RE: [PATCH] net: mroute6.h: change type of mif6c_pifi to __u32
From: Ganesh Babu
Date: Sat May 27 2023 - 18:34:58 EST
> -----Original Message-----
> From: Stephen Hemminger <stephen@xxxxxxxxxxxxxxxxxx>
> Sent: 02 May 2023 23:28
> To: Jakub Kicinski <kuba@xxxxxxxxxx>
> Cc: Ganesh Babu <ganesh.babu@xxxxxxxxxxx>; netdev@xxxxxxxxxxxxxxx;
> linux-kernel@xxxxxxxxxxxxxxx
> Subject: Re: [PATCH] net: mroute6.h: change type of mif6c_pifi to __u32
>
> On Tue, 2 May 2023 08:57:18 -0700
> Jakub Kicinski <kuba@xxxxxxxxxx> wrote:
>
> > On Tue, 2 May 2023 08:07:10 +0000 Ganesh Babu wrote:
> > > Thank you for your response. Regarding the proposed change to the
> > > mif6ctl structure in mroute6.h, I would like to clarify, that
> > > changing the datatype of mif6c_pifi from __u16 to __u32 will not
> > > change the offset of the structure members, which means that the
> > > size of the structure remains the same and the ABI remains
> > > compatible. Furthermore, ifindex is treated as an integer in all the
> > > subsystems of the kernel and not as a 16-bit value. Therefore,
> > > changing the datatype of mif6c_pifi from __u16 to __u32 is a natural
> > > and expected change that aligns with the existing practice in the
> > > kernel.
> > > I understand that the mif6ctl structure is part of the uAPI and
> > > changing its geometry is not allowed. However, in this case, we are
> > > not changing the geometry of the structure, as the size of the
> > > structure remains the same and the offset of the structure members
> > > will not change. Thus, the proposed change will not affect the ABI
> > > or the user API. Instead, it will allow the kernel to handle 32-bit
> > > ifindex values without any issues, which is essential for the smooth
> > > functioning of the PIM6 protocol. I hope this explanation clarifies
> > > any concerns you may have had. Let me know if you have any further
> > > questions or need any more details.
> >
> > Please don't top post on the list.
> >
> > How does the hole look on big endian? Does it occupy the low or the
> > high bytes?
> >
We don't need to be concerned about the byte arrangement, whether it
occupies the low or high bytes, in the big-endian machine. The reason
is that the mif6c_pifi variable is only used when calling the
dev_get_by_index() function to retrieve the device information of an
interface. This function expects the interface index to be passed as
an integer. Since both the mif6c_pifi variable and the expected
argument of the dev_get_by_index() function are of the same data type,
there is no possibility of data truncation.

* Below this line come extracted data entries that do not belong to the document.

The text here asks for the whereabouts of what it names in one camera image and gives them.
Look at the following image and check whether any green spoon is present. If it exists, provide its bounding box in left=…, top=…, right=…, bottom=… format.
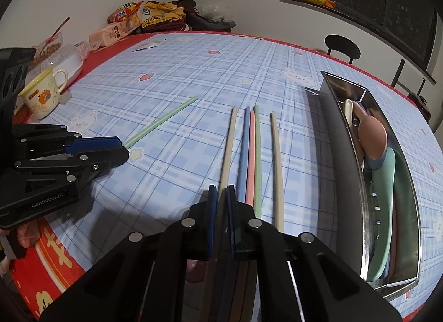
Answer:
left=366, top=147, right=397, bottom=282

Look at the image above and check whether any yellow rimmed mug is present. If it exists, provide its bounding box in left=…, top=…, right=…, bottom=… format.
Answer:
left=18, top=67, right=69, bottom=120

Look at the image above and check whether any pink snack packet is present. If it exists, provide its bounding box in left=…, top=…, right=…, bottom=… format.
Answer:
left=89, top=19, right=131, bottom=48

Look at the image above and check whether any small white paper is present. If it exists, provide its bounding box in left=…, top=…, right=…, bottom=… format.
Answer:
left=132, top=40, right=162, bottom=53

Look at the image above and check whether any clear plastic food container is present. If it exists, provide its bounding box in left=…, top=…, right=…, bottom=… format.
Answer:
left=32, top=32, right=86, bottom=88

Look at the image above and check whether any thin red stick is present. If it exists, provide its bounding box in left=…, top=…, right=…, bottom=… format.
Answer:
left=44, top=17, right=71, bottom=46

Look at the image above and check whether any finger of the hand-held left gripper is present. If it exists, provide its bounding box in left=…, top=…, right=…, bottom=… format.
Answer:
left=15, top=146, right=130, bottom=183
left=13, top=124, right=122, bottom=155

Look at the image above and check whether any brown rice cooker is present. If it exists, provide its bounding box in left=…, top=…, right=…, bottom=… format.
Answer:
left=408, top=93, right=432, bottom=123

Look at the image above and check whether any white spoon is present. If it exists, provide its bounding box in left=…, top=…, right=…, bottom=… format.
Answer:
left=343, top=98, right=365, bottom=168

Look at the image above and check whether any yellow snack bag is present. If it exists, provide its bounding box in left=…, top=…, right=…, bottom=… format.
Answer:
left=139, top=0, right=185, bottom=29

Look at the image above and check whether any blue spoon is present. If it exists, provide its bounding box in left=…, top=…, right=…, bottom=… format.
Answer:
left=365, top=149, right=390, bottom=172

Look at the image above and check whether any stainless steel utensil tray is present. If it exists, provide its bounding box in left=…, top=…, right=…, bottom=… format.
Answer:
left=320, top=70, right=423, bottom=300

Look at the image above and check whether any black round chair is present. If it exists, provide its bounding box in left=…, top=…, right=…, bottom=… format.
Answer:
left=324, top=34, right=362, bottom=66

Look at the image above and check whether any pink spoon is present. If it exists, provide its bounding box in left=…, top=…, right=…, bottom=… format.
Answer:
left=357, top=115, right=388, bottom=161

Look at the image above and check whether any orange packet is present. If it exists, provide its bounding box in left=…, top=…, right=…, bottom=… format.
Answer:
left=298, top=0, right=336, bottom=10

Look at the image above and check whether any black metal frame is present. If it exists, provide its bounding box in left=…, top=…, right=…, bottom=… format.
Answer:
left=390, top=58, right=427, bottom=98

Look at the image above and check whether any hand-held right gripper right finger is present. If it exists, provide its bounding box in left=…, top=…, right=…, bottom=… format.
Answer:
left=226, top=187, right=404, bottom=322

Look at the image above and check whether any orange snack bag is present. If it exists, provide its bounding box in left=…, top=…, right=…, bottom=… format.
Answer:
left=107, top=1, right=145, bottom=26

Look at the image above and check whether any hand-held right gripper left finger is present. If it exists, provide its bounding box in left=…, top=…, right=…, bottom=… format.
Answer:
left=40, top=185, right=218, bottom=322

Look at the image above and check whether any person's left hand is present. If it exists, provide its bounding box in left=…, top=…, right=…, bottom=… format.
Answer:
left=17, top=225, right=44, bottom=248

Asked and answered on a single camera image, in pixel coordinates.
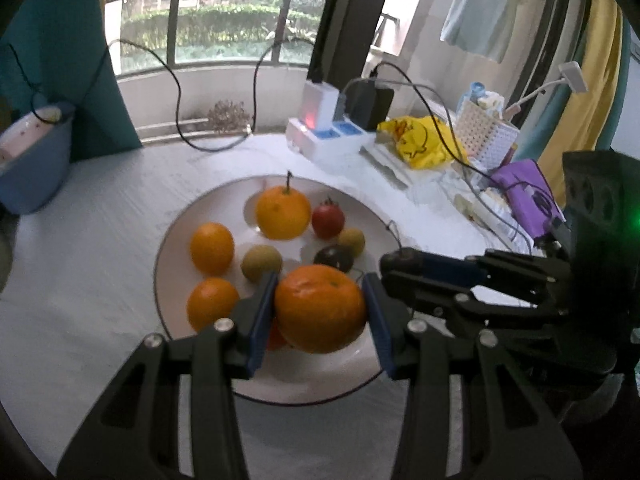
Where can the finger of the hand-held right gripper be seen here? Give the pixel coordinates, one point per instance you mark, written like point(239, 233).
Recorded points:
point(450, 271)
point(425, 290)

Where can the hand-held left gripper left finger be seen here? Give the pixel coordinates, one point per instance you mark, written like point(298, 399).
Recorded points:
point(262, 320)

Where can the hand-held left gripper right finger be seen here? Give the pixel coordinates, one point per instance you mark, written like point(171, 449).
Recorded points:
point(377, 325)

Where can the small red fruit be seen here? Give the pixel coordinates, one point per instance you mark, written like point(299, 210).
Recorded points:
point(275, 337)

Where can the dark cherry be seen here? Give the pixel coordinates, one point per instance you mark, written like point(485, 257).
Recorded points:
point(400, 261)
point(334, 257)

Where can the small orange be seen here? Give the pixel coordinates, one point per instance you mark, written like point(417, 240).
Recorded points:
point(212, 305)
point(212, 248)

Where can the yellow-green round fruit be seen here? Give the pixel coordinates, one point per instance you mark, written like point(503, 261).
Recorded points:
point(261, 262)

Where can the large orange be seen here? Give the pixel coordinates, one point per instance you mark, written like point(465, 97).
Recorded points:
point(320, 307)

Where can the white plate with dark rim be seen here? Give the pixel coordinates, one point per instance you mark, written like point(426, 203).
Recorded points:
point(300, 380)

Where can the small tan round fruit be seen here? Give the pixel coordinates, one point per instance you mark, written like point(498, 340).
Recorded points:
point(352, 241)

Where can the red tomato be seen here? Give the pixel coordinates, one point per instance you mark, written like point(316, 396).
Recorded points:
point(328, 218)

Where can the white extension strip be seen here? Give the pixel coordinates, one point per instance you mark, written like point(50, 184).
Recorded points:
point(487, 217)

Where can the orange with stem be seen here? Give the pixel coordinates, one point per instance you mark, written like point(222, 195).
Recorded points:
point(283, 212)

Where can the white flat tray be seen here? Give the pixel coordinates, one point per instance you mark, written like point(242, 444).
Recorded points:
point(395, 167)

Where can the yellow plastic bag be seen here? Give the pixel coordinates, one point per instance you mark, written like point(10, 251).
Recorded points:
point(420, 142)

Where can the white perforated basket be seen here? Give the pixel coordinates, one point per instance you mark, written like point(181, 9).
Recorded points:
point(485, 135)

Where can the white charger box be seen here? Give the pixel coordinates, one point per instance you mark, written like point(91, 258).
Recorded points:
point(325, 147)

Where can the yellow curtain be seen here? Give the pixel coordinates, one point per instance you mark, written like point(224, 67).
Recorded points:
point(595, 85)

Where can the black power adapter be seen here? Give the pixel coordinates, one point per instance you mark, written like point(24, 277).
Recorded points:
point(370, 105)

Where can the white gooseneck lamp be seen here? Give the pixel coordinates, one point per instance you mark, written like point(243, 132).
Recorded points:
point(572, 75)

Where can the dried plant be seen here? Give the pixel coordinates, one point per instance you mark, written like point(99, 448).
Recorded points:
point(229, 117)

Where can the white charger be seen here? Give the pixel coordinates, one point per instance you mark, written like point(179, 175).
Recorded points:
point(320, 102)

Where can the blue basin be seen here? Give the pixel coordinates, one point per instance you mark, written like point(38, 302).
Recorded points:
point(35, 180)

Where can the dark window pillar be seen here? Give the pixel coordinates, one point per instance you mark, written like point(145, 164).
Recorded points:
point(350, 10)

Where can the balcony railing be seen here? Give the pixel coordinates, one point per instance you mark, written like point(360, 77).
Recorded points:
point(172, 25)

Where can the teal curtain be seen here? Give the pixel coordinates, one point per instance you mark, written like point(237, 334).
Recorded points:
point(65, 60)

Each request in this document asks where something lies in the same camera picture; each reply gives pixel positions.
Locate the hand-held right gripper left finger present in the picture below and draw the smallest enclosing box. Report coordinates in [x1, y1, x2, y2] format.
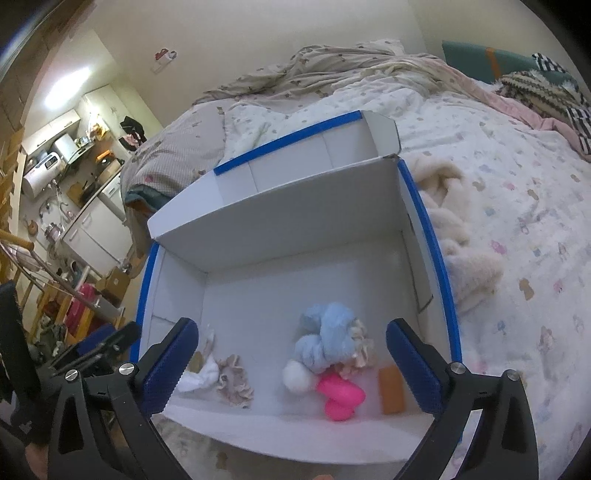
[46, 318, 200, 480]

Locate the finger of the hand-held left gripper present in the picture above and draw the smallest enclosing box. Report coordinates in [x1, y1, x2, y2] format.
[48, 345, 116, 371]
[76, 320, 141, 358]

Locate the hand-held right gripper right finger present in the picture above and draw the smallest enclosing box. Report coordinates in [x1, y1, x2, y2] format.
[385, 318, 541, 480]

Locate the tan sponge block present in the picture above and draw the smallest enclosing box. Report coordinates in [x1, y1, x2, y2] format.
[379, 364, 406, 415]

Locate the white sock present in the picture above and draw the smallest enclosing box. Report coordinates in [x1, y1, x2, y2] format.
[177, 357, 220, 393]

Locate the clear plastic bag with label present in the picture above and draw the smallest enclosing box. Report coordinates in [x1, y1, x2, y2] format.
[190, 325, 217, 372]

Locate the light blue fluffy sock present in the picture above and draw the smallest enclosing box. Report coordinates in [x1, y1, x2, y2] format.
[294, 302, 358, 374]

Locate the blue and white cardboard box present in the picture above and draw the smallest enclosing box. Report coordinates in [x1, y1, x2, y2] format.
[129, 110, 464, 464]

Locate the pink bag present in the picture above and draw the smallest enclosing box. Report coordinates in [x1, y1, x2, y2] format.
[65, 284, 100, 340]

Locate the cream frilly scrunchie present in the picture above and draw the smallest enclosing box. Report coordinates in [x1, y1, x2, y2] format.
[335, 318, 377, 377]

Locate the brown cardboard box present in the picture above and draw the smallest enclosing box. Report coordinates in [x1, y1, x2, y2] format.
[95, 268, 130, 305]

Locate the beige frilly scrunchie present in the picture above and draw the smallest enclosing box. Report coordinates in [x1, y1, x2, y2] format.
[216, 354, 254, 408]

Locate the white kitchen cabinet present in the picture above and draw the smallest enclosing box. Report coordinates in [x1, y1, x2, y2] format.
[60, 175, 134, 278]

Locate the white fluffy ball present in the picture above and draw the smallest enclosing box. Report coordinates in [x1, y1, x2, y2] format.
[283, 360, 319, 395]

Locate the cream fleece blanket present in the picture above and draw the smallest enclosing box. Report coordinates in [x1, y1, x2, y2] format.
[409, 154, 506, 315]

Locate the white printed quilt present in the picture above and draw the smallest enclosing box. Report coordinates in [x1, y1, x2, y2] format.
[152, 88, 591, 480]

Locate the silver microwave oven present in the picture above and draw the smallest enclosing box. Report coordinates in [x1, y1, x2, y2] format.
[51, 134, 81, 164]

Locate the black hanging garment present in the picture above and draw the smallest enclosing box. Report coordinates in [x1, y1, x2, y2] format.
[119, 115, 147, 148]

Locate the ceiling light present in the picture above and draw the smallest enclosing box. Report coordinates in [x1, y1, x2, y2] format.
[44, 60, 100, 109]

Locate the pink blanket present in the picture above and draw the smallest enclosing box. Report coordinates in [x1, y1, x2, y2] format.
[416, 60, 591, 162]

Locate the striped knit cloth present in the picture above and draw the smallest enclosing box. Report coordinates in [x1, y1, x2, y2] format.
[496, 53, 591, 139]

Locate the beige bear print comforter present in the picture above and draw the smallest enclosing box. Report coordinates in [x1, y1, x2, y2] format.
[121, 39, 444, 217]

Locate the green pillow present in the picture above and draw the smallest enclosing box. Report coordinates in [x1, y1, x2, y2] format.
[442, 39, 578, 88]

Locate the wall hook with red item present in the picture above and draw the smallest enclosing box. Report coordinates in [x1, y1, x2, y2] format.
[151, 47, 178, 73]

It could have been problematic if mif6c_pifi were 32-bit and the
interface index values passed as arguments to the dev_get_by_index()
function were 16-bit, as this could result in unexpected behavior.
However, the proposed change avoids this issue and ensures
compatibility between the data types, eliminating any concerns about
the byte arrangement in the big-endian machine.
> > There's also the problem of old user space possibly not initializing
> > the hole, and passing in garbage.
>
> Looks like multicast routing is one of the last places with no netlink API, and
> only ioctl. There is no API to modify multicast routes in iproute2.
In open-source applications like FRR
(https://github.com/FRRouting/frr/blob/master/pimd/pim_mroute.c) and
pim6sd (https://github.com/troglobit/pim6sd.git), 32-bit interface
indices are sometimes assigned to 16-bit variables, potentially causing data
loss. This can result in inaccurate or invalid interface indices being used,
leading to incorrect network interface identification and improper multicast
forwarding. For instance, in FRR's pim_mroute_add_vif function, assigning a
32-bit ifindex to a 16-bit vc_pifi variable truncates the value, risking data
loss. Similarly, in pim6sd's k_add_vif function, a 32-bit uv_ifindex
assigned to a 16-bit mc.mif6c_pifi variable, also risking data loss if the
value exceeds the 16-bit range.
However, even if the userspace application still maintains the mif6c_pifi
variable as 16-bit, the proposed patch ensures that no issues are created.
This is because the size of the mif6ctl structure remains unchanged, even
after converting the datatype of mif6c_pifi from _u16 to _u32. This guarantees
that there is no risk of data truncation when copying the 16-bit mif6c_pifi
userspace value to the 32-bit mif6c_pifi kernel variable.